→ **Activity**
The expected output is the data below, character for character, without its pictures.

→ **Collected material**
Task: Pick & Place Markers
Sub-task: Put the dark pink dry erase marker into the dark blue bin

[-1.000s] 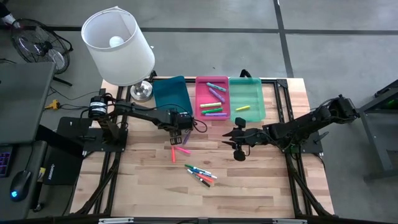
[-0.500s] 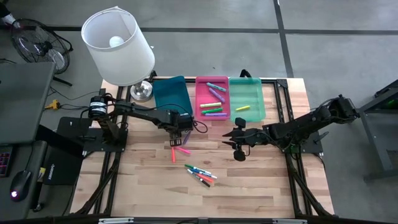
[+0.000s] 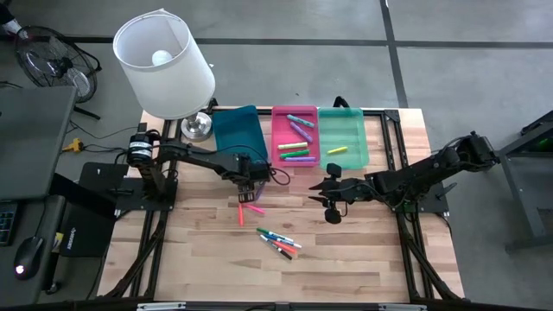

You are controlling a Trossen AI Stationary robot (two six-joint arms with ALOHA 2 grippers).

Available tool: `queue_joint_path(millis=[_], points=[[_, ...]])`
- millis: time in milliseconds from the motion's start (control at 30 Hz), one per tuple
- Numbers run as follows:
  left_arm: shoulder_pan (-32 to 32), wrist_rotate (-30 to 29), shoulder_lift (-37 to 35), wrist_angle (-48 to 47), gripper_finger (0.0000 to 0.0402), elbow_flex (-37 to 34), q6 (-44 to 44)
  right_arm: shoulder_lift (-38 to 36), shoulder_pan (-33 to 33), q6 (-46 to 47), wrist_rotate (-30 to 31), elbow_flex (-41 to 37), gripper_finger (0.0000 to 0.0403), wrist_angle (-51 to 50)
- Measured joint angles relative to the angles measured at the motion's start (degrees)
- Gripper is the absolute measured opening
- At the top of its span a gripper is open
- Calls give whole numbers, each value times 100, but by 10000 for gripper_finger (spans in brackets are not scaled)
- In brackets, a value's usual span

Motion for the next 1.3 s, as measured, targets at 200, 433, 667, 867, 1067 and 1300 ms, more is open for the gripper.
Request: queue_joint_path(millis=[200,433,667,867,1067,1300], points=[[-1,32,195,24,143,11,16,0,2,2,-102,-2,119,-30],[22,585,208,-18,143,4,-124,0,2,2,-129,-2,119,-45],[26,874,215,-34,142,-2,-496,0,2,2,-129,-2,119,-46],[16,860,220,-15,140,-11,-614,0,2,2,-129,-2,119,-48],[12,1031,223,5,97,-11,-593,0,2,2,-129,-2,119,-48],[6,1209,221,7,34,-11,-632,0,2,2,-129,-2,119,-61]])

→ **Response to this task**
Task: Pick & Place Markers
Sub-task: Put the dark pink dry erase marker into the dark blue bin

[-1.000s] 
[-0.500s] 
[+0.000s] 

You are controlling a Trossen AI Stationary robot (two six-joint arms with ALOHA 2 grippers).

Available tool: `queue_joint_path(millis=[_], points=[[_, ...]])`
- millis: time in milliseconds from the motion's start (control at 30 Hz), one per tuple
- Numbers run as follows:
  left_arm: shoulder_pan (-32 to 32), wrist_rotate (-30 to 29), shoulder_lift (-37 to 35), wrist_angle (-48 to 47), gripper_finger (0.0000 to 0.0402), elbow_flex (-37 to 34), q6 (-44 to 44)
  right_arm: shoulder_lift (-38 to 36), shoulder_pan (-33 to 33), q6 (-46 to 47), wrist_rotate (-30 to 31), elbow_flex (-41 to 37), gripper_finger (0.0000 to 0.0403), wrist_angle (-51 to 50)
- Measured joint angles relative to the angles measured at the motion's start (degrees)
- Gripper is the absolute measured opening
- At the top of its span a gripper is open
- Calls give whole numbers, each value times 100, but by 10000 for gripper_finger (spans in brackets are not scaled)
- In brackets, a value's usual span

Motion for the next 1.3 s, as measured, targets at 200, 433, 667, 867, 1067 and 1300 ms, more is open for the gripper.
Request: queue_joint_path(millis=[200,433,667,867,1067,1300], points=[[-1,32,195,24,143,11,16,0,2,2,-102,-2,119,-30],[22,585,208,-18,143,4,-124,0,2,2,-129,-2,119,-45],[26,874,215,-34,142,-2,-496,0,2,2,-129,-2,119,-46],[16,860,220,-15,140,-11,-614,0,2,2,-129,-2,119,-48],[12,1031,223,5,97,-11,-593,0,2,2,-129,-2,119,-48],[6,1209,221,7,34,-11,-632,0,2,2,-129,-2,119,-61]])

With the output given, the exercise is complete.